The omnibus spending bill that Democratic leaders will be bringing to a vote in the House later this week removes this onerous provision. Once both chambers of Congress approve the final language and the President signs it, the Barr Amendment will no longer block medical marijuana in the District of Columbia.

Aaron Houston: “This represents a huge victory”

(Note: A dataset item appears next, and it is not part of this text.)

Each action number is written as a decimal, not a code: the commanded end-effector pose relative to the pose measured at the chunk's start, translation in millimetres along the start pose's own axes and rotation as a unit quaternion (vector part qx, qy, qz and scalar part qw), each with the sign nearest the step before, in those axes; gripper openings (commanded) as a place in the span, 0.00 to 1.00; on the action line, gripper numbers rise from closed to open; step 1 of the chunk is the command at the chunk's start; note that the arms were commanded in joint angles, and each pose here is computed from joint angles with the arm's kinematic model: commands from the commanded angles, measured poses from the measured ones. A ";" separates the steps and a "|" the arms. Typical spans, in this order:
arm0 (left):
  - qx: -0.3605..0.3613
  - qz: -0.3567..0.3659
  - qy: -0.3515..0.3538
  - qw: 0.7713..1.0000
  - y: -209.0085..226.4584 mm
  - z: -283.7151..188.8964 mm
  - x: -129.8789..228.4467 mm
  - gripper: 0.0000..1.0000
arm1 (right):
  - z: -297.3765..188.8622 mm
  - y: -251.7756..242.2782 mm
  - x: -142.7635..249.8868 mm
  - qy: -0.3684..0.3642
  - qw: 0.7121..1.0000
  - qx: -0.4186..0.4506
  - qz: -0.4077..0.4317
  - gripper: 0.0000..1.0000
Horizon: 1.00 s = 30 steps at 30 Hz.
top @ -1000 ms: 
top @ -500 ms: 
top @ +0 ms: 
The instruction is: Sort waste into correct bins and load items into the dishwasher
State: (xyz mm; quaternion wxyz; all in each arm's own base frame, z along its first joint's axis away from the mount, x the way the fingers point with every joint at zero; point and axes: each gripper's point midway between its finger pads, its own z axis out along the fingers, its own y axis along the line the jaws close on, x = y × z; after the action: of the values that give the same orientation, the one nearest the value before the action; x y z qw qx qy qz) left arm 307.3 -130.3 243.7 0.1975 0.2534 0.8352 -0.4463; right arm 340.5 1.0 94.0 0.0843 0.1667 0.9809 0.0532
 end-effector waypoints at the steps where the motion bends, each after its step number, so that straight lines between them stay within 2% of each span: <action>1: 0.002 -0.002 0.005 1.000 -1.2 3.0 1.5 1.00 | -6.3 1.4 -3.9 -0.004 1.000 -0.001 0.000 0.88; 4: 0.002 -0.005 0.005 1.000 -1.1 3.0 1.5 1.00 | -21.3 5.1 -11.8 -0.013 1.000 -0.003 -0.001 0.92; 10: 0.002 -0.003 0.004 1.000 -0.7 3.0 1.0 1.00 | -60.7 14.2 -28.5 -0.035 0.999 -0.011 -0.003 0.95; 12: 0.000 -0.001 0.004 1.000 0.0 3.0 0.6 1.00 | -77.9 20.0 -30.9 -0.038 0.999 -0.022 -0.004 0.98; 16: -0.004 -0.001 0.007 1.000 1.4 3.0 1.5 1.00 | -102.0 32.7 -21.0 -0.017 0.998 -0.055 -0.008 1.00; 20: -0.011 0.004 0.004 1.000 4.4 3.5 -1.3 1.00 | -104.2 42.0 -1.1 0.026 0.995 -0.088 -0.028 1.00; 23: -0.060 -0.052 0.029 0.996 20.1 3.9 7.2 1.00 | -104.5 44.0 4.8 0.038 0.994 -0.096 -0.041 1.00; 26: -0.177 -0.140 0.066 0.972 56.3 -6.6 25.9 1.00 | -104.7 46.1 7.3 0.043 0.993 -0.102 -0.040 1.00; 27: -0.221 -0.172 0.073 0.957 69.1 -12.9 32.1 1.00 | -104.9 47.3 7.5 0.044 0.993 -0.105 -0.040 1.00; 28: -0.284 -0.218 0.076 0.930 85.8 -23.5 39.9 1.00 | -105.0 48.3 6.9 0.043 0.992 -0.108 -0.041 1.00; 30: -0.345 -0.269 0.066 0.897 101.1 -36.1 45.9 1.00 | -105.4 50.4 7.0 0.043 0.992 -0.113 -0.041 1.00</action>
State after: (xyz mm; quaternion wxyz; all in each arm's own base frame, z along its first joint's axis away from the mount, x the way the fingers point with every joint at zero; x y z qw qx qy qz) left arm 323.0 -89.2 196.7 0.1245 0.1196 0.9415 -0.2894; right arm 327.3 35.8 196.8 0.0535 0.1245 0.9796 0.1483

​”The end of the Barr Amendment is now in sight,” said Aaron Houston, director of government relations for the Marijuana Policy Project in D.C. “This represents a huge victory not just for medical marijuana patients, but for all city residents who have every right to set their own policies in their own District without Congressional meddling.
“D.C. residents overwhelmingly made the sensible, compassionate decision to pass a medical marijuana law, and now, more than 10 years later, suffering Washingtonians may finally be allowed to focus on treating their pain without fearing arrest,” Houston said.
Jonathan Magbie died in the D.C. jail after being arrested for medical marijuana.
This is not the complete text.